A leitura geralmente mais útil seria uma matéria relativo aos sentidos humanos para se obter um conhecimento mais completo possível do potencial e das limitações de cada. Em alguns casos, pode ser útil obter e ler material concernente ao seu tipo especial de trabalho ou um interesse particular, material este que seria mais difícil de assimilar depois da incidência da cegueira.

Repetindo, tal indivíduo poderia muito acertadamente começar a treinar seus outros sentidos, alertando a si mesmo quanto às informações que estes lhes proporcionam e avaliando-as através dos obstáculos que ele ainda pode obter com a visão. Pode também aprender sozinho ou tomar um curso de datilografia, caso ainda não tenha esta habilidade. Isto não ocasionaria os efeitos traumáticos do aprendizado do Braille, e o capacitaria a continuar com a comunicação escrita mesmo depois da cegueira, e sem praticamente uma interrupção. Outras pessoas poderiam também ser aconselhadas a praticar e aperfeiçoar um tipo de esporte ou passatempo ou outra forma de recreação que poderiam levar avante, com a cegueira.

Em muitos casos, também seria desejável, antes da incidência da cegueira, fazer-se uma mudança no tipo de trabalho que seria difícil de continuar, por um mais fácil de conservar após a reabilitação. Por exemplo, a secretaria estenografa que executa suas obrigações e outras tarefas que implicam essencialmente no uso da visão, poderiam transferi-la para um trabalho apenas de datilografia e atividade similares, não visuais. O advogado num ramo que exige um considerável emprego da visão, deve tomar as devidas medidas a fim de se transferir para outro setor; o mesmo com o médico na clínica geral ou em alguma especialização que exige a visão poderia aproveitar o tempo que antecede a cegueira para um treinamento especializado em administração médica.

Poucas pessoas são capazes de conseguir ir além destas mudanças e planos a fim de melhorar sua segurança financeira antes da incidência da cegueira. Alguns poderiam, entretanto, mudar seus planos que envolvem despesas desnecessárias ou fazer planos de um equilibrado orçamento doméstico.

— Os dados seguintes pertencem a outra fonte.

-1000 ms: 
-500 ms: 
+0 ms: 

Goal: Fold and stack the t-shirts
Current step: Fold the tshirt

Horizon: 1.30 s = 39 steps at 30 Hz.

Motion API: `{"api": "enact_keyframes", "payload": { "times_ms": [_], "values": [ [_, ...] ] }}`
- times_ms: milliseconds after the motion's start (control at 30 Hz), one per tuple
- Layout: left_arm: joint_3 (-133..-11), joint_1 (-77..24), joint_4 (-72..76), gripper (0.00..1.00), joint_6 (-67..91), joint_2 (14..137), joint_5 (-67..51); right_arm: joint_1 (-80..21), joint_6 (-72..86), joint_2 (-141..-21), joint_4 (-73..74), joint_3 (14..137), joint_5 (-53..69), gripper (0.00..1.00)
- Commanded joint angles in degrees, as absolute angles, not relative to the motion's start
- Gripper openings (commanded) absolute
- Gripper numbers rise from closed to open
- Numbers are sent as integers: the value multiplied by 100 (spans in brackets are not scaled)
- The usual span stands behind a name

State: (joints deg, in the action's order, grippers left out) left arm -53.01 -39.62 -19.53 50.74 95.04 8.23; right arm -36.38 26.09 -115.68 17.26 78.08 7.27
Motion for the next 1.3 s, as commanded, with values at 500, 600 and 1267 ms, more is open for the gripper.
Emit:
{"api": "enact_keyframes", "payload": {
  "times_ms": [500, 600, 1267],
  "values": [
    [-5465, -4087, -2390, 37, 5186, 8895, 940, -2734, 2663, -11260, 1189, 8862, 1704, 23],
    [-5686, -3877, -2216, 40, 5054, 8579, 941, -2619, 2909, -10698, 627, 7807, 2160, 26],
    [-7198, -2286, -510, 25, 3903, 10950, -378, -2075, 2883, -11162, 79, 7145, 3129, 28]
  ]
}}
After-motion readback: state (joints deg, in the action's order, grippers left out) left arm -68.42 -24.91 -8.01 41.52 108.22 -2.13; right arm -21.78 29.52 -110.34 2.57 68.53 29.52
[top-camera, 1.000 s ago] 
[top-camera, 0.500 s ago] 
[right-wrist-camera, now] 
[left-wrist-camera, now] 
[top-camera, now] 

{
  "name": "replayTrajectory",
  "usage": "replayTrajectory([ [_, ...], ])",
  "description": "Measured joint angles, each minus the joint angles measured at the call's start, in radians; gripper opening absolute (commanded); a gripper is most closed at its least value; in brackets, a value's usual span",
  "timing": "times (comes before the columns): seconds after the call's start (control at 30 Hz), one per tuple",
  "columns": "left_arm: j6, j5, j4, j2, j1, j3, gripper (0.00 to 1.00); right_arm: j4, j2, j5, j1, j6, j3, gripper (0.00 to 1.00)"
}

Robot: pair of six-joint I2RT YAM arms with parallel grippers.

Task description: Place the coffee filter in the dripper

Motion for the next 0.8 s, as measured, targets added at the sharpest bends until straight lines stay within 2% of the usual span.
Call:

Durante um tal período de "preparação" à cegueira, os problemas principais serão, é claro, os psicológicos. Caso eles possam ser considerados como superáveis, a pessoa inteligente recorrerá à ajuda de especialistas, antes cedo do que tarde, - ou procurando a orientação de um psiquiatra, ou, se os problemas não forem tão graves, a uma associação dentro da comunidade familiar, a fim de providenciar serviço de assistência social. Para alguns, a depressão e o medo durante este período é tão grave que pode originar tendências suicidas. É lógico que qualquer indício neste setor exige uma urgente assistência profissional.

Alguns técnicos especializados sentem que sua experiência neste campo os preparam para a eventualidade deles perderem a visão. Pessoalmente não penso o mesmo a meu respeito. Acredito até que se algo acontecesse comigo em relação às boas condições da minha visão, eu seria um cego bastante medroso e desamparado. Espero contudo que estaria pronto a aceitar a ajuda psicológica que me seria tão necessária.

CARROLL, Thomas J. Cegueira: o que ela é, o que ela faz e como conviver com ela. São Paulo [s.n.] 1968, cap.24.